Friday, July 12, 2013

Work of the Day, While of the Day

You are trying and striving, working and failing, scraping by, until you feel dead inside and are all but willing to say you are done unless you work it out, then you work it out - a bolt from the blue, some say - but it's really just logical, or at least it's a result. It has happened hundreds of times you can be sure.

This is how it always happens.

And every time the near death is real. Like a walking shell, taking care of business but clueless. You want to stay home, fuck work. Just sleep. Screw that. Hours go by, you put yourself right, somehow. That circumstance or set-up. Then the leap, which after all is just progression, or a bit of mental-solar accounting adding up.

Tell me, what literary theory accounts for that? None that I know of. So we are left with this and religion, or just this and us.

I like the religion add-on, because I recognize that I don't make sense in a way I can fully account for or depend on, or explain in a form that would prompt replication of the experiment or effect. I have so little to say for something matter so much to me that would help or prompt a meaningful reply.

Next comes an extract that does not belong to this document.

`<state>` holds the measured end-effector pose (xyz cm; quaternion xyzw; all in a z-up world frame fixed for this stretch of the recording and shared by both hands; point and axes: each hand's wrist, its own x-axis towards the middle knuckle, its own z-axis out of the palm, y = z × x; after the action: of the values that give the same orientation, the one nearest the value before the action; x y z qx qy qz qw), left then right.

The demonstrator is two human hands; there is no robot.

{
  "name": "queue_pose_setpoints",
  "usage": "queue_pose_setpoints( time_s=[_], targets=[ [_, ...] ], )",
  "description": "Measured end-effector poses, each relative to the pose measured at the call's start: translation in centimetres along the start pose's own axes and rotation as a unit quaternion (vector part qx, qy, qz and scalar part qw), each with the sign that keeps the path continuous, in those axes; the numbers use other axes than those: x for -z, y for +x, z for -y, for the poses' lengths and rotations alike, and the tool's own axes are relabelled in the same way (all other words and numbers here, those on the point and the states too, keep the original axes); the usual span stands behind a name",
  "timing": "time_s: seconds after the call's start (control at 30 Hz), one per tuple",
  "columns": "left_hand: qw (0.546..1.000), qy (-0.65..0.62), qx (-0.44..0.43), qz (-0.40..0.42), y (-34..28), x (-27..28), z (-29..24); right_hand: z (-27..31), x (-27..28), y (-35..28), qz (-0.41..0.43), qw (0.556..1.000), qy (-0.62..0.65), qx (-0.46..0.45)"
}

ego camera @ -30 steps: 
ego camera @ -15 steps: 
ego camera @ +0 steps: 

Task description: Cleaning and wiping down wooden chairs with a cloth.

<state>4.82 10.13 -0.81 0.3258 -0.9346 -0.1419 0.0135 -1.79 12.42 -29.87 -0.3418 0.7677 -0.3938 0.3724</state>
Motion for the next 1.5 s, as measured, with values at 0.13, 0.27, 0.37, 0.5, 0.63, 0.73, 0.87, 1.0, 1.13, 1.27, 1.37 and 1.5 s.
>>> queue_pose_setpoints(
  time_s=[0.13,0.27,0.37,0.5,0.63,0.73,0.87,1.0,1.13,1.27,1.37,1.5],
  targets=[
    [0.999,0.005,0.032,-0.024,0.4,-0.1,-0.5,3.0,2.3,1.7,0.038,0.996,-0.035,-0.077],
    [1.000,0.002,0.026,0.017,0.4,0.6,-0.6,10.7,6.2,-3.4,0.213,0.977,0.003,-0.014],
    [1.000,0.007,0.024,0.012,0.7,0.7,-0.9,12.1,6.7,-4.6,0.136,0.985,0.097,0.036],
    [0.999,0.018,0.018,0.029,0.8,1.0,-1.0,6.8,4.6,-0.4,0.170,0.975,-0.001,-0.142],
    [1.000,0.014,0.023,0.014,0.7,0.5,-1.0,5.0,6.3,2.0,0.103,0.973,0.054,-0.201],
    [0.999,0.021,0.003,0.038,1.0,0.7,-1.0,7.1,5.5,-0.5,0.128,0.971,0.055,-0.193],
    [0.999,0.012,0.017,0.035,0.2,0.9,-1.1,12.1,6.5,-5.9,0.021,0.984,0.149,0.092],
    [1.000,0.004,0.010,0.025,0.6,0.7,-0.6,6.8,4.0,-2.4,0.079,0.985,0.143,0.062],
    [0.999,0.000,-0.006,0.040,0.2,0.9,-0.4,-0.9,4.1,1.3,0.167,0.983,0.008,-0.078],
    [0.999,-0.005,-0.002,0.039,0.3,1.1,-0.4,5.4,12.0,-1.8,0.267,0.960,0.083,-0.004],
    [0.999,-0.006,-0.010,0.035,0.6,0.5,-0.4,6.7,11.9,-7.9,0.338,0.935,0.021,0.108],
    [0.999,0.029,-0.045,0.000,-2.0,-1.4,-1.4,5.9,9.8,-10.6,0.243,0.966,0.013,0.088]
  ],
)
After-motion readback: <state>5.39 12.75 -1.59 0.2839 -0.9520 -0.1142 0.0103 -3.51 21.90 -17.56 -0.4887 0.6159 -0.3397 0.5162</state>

All too common, this dithering. The white coat and fresh-cleaned test tubes. Charts. Autumn light, lite. I can hardly explain the last few weeks, let alone a life. So here's the loose outline style.

Try to write poems. Fail.

Write religious poems. Fail.

Get idea about Open Catholic as a means of relating the dual/hinged accountability of self-identification and granting all others their identity. Idea about publishing religious books/poems/literatures under Open Catholic.

....dying inside...

Writing today this prayerful text, with no mention of prayer, God, Lord, light, hands, etc., etc. -
 
blue fall rain
stay desk rain
tops fall blue
then stay when
 
 
wind stop rain
come leap that
this hold near
lean into then
 
leaf stil glas
send iron send
come stay that
said iron blue
and this contemplative text -
 
The ironic one, I lost his number,
a shuffling of clogs, taxi signals
before we could adjust - which has
nothing to do with work. Look, I’m
on a tight schedule. Language is a
record of the liquid setting. This
can be forced. Versus this sort of
“narrative” or “facts” we want, or
we make the appropriate noises. So
it’s contract day. I love how they
just kind of drop by with the look
the eyes like coins of the vending
machine of love. You do this again
 

So, this is what I have needed to do. It is new as being written in the mind of the Open Catholic project, which, clearly should not be merely conventional "Christian" writing, though I can see opportunities to usurp myself and include my own rosary texts and ideas, and drawings, whether one thing or another, etc.
 

It's funny is what it is. I went outside for a cigarette (I almost always write in quiet little bars, this one being the North Bar on Division, near home) and thought, well, Lord, you had this all figured out, didn't you.
 
But this is not a religious blog. It is a blog firmly dedicated to concrete formalism, or form as realized in the visual, in what is present; or the concretion of procedure. One does not animate or serve language or the reader with abstract terms in one's attempt to provide principal or at least secondary materials. I am religious and so blame God; if I am religious poorly, blame me.
 
I am interested of late in the form of social occurrences. Ugh. That there is a lot to unload there. I mean, at the practical end of the spectrum, that how our actions or procedures can be represented or replicated; and at the more abstract end, how it is that one can make something occur, and the representations that are available to oneself in these acts.
 
And, so, this is not a religious blog. But let me say, that the process, if that is what it is, that I alluded to in opening this post, has been in place in my experience for a long, long time. As far back as I can recall since I began functioning creatively, so that would be over thirty years now. Yes, and perhaps it is simply a matter of the course of inclinations following the formal logic of effective outcomes, but my understanding has changed, or clarified. I knew all along of course that clarity was not only mine to be grateful for, that something more mattered. If I have a name or title to whom I address my gratitude, or amusement, or humility, is that such a bad thing?
 
This is not a religious blog, and only marginally a poetry or theory blog. What is the recurrent notion, underwritten?
 
We cannot afford not to fail; we cannot afford not to succeed, gloriously.
 
Okay. Maybe it is a religious blog. Maybe all art is at its base coined from a religious (or at least faith-driven) mentality. Ode to Rimbaud, etc.